My training sessions appeared to work for the most part. The "clock-watching" started around 4AM and I started to make quick walking laps of the unit to keep myself alert. Towards 7AM sitting down became dangerously risky for sleeping.

I made it home this morning around 8:15AM and promptly fell asleep -- probably literally before my head hit the pillow. I cannot remember a time, seriously, when I had ever felt so tired. I slept until mid afternoon when I resumed life as a normal person -- at least for a few hours, and at least until the Betrothed had to head to bed. I'm set for night shifts for the majority of my semester (which is a mere and blessed 4 more weeks) and so I must assume the position and live upside down for a few more weeks.

In the meantime and in addition to my new knitting habit, I think I might be putting the Betrothed and I into the poor house with the way I'm pay-per-viewing movies to watch in the middle of the night. Thankfully, we recently obtained Showtime (solely, and I mean solely, to watch The Tudors) and I have been able to set-to-record some movies I haven't seen in a while and will surely utilize to entertain me in the wee hours. On the otherhand, I have no idea what or how much I have been eating lately. I don't know when one day ends and another starts anymore. My workout schedule (and more importantly, my training for the upcoming Saint Louis Half Marathon I'm slated to run this weekend) has been upturned entirely. If I can see the finish line in the faint distance before I pass out, it will have been a success.

So don't mind me. It's 2:45AM and I have to get back to my shows before I head to bed in a few hours.

Wednesday, April 04, 2007

 

Heaven knows we need them here.

So this whole "nursing" thing seems to be working out really well, I must say. Phew. I'd really hate to be 43 days from graduation and think, "Smooth move, exlaxx.. Going back to school.. What were you THINKING?" Several very long shifts into it and I'm feeling more "in the groove".

The ICU is a busy place and everyone talks fast and in abbreviated code. I don't have to fake my, "Oh, yeah, totally. I get what you're saying. Oo, that sounds SERIOUS" face anymore. I'm getting it. I'm making connections. I know where the bathroom is and which chairs at the nurse's station to avoid because the doctors like to sit those and I hate getting "the look". The awesome experiences (not always for THEM, persay, but for me, they were totally awesome..) happen everyday and I'm learning new ways of disguising gross things so I can tell the Betrothed when I arrive home without him looking piqued. Bonus.

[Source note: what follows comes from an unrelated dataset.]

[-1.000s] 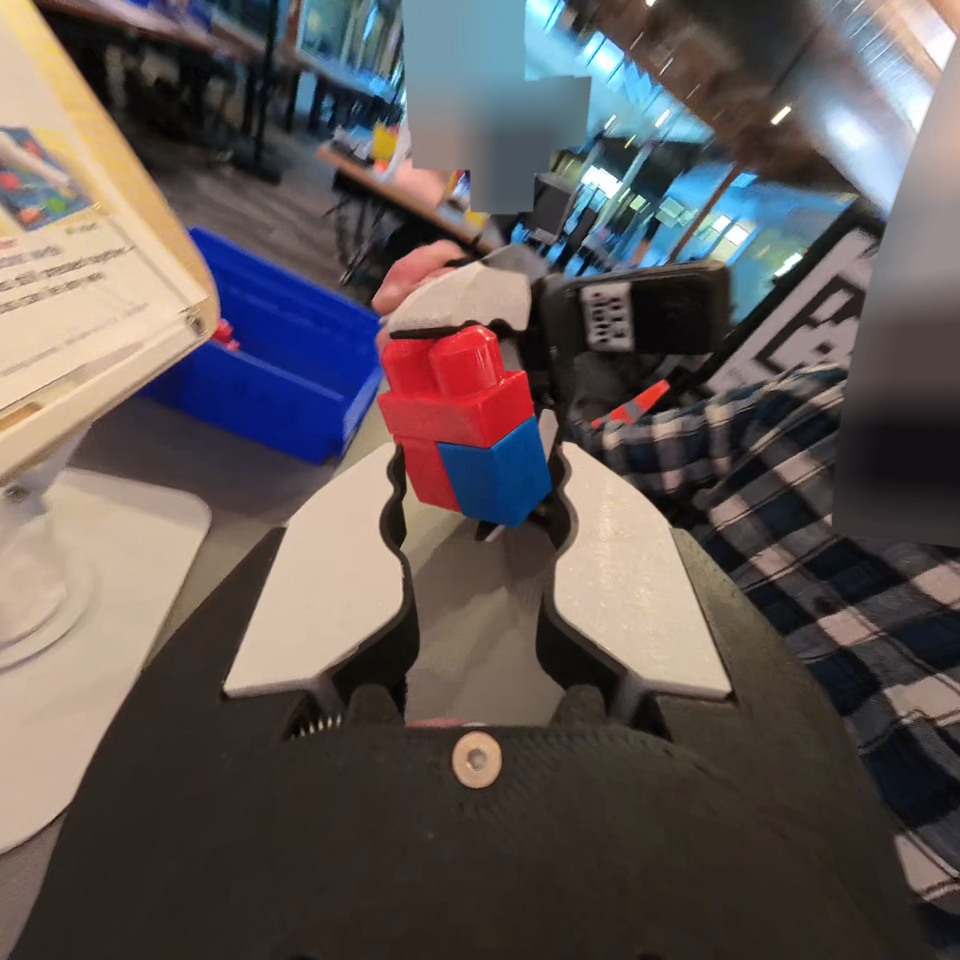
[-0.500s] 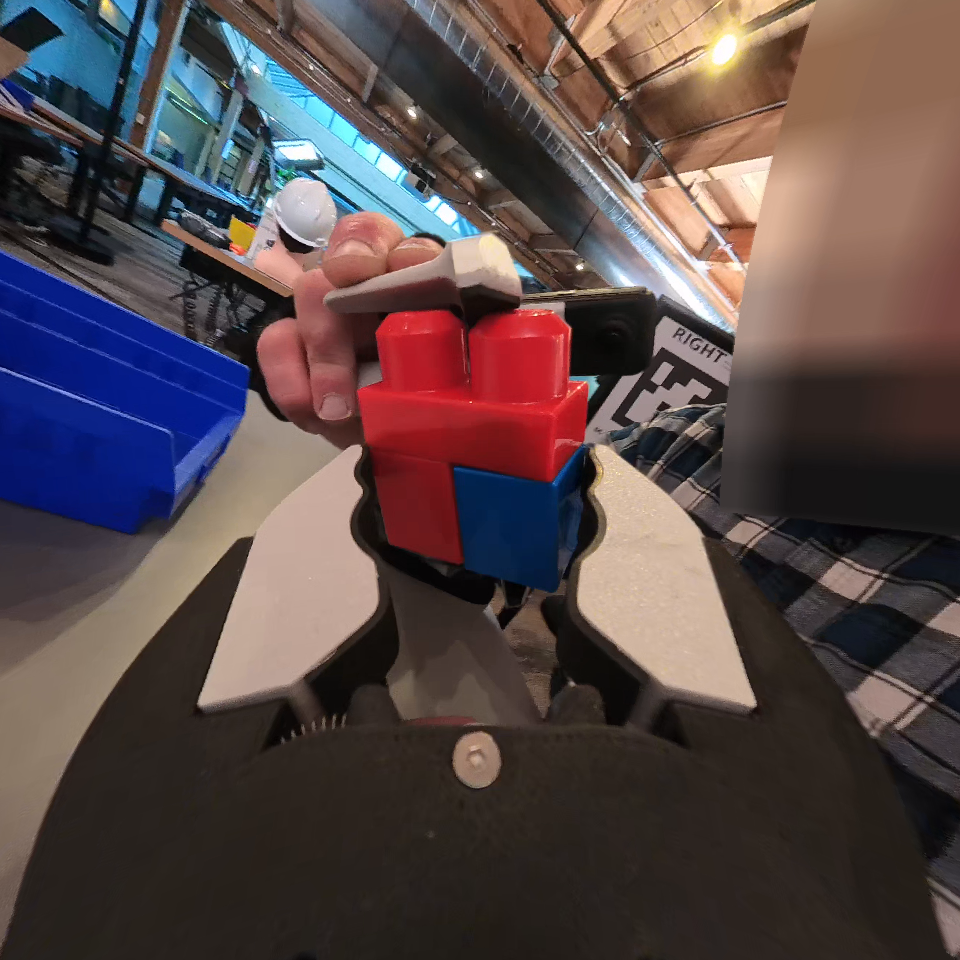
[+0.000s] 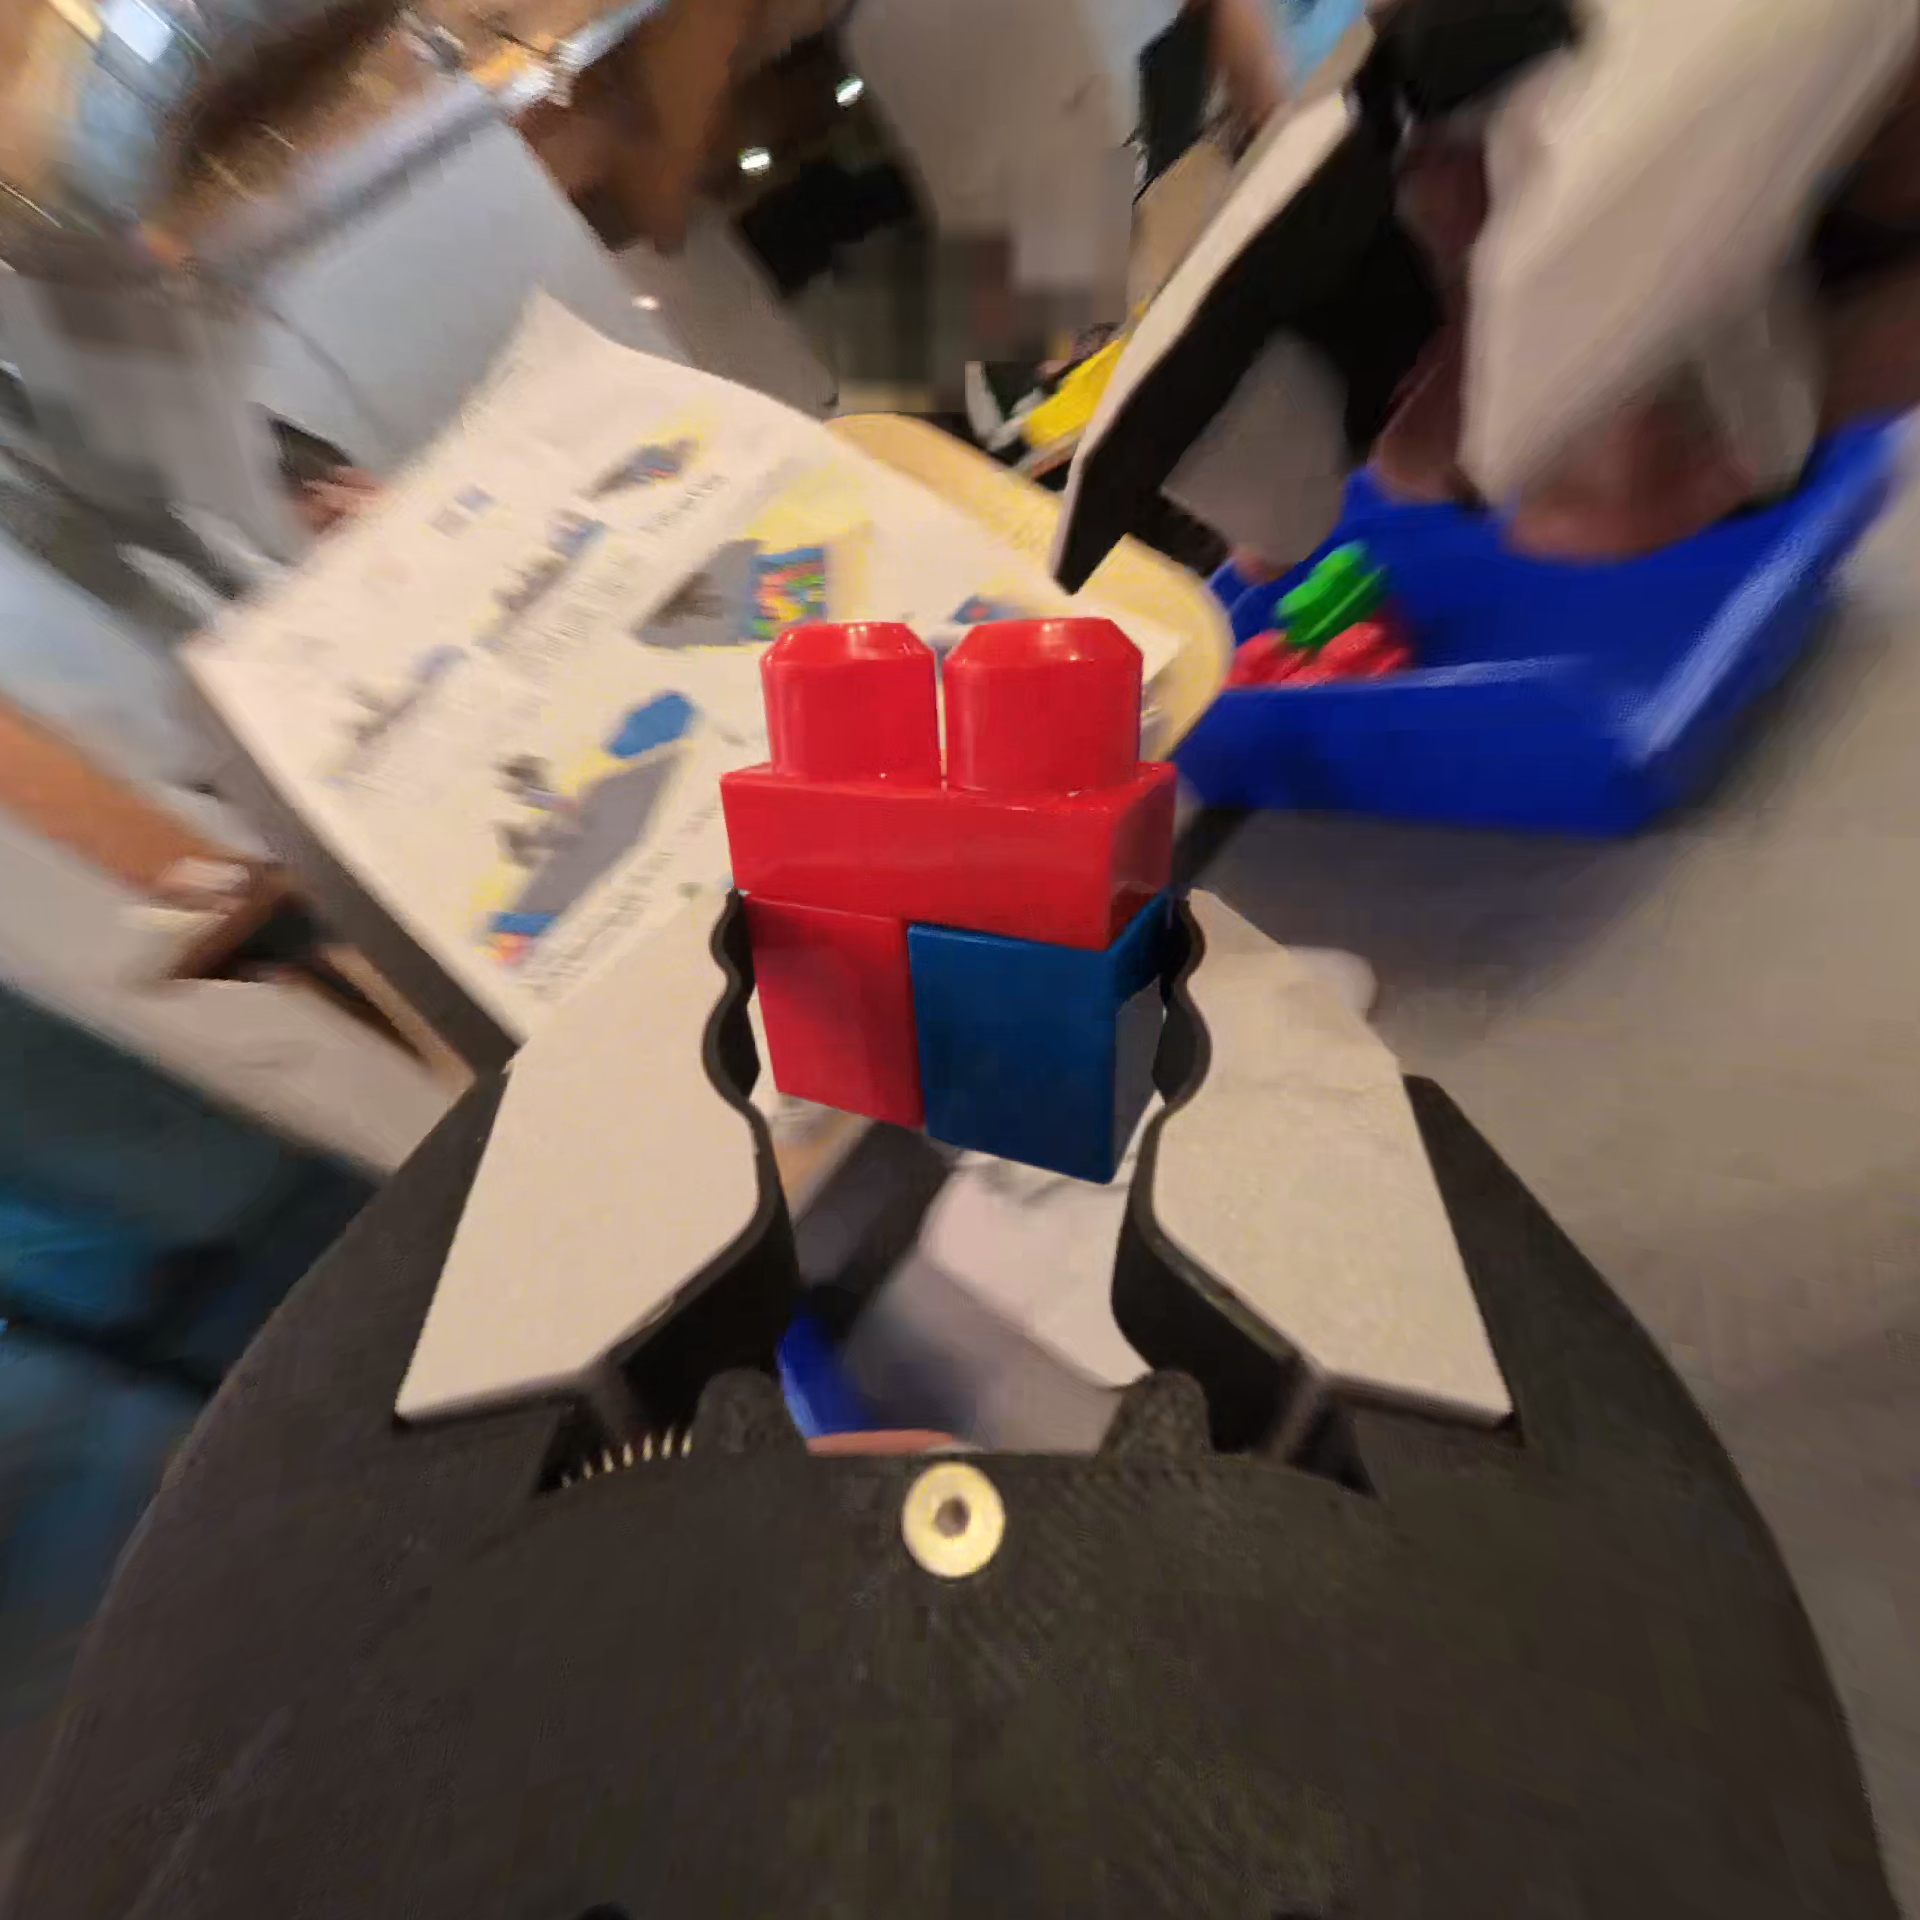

I had another one of those "Yes, THIS is why I'm in nursing" moments yesterday when my little man with either TB or Necrotizing Pneumonia (neither of which are a good thing.. but thankfully TB was ruled out meaning *I* don't have TB after hanging out with him..). Heavily sedated and Spanish speaking (the patient, that is) I would putter around his room in my whole outbreak getup (I swear to you I couldn't make this up if I tried..I had to wear the hood part. ) speaking what little Spanish I did know to his sedated self. When he woke up yesterday, ready to make a full recovery, I'm happy to say, he was kissing my hand and telling me in Spanish that he appreciated me being so nice to him while he was asleep and he thanked me for all of my kindness by trying to speak Spanish to him. He heard. Senora Via of my highschool years would be SO proud. {Little known, but heavily researched fact that hearing is the last thing to "go". Dying, sedated, comatose -- they can almost always hear and process the sounds. So talk on with your bad self.}

But what I really wanted to get up on my soap box about (and I seem to be doing that here a lot more, forgive me..) has to do with a patient experience I had last week. A young woman in her early 50s (yes, that is young considering what the mean age we usually see is..) died very, very suddenly of a bacterial infection that had not been caught by her regular doctor. It was terribly tragic. I stood across the ICU watching her devastated family come in, 2-by-2, to weep uncontrollably in each other's arms at her bedside. Out of all of this grief, however, they decided to donate her organs, which were young, healthy and still very much viable -- and very, very wanted. I loomed around the transplant coordinator as she called her contacts to tell them that they had a liver, lungs and kidneys for their patients. You could almost hear the elation and joy on the other end. 4 people were going to get a chance to live out of this tragic death. And that joy counteracted all the sadness a few feet away.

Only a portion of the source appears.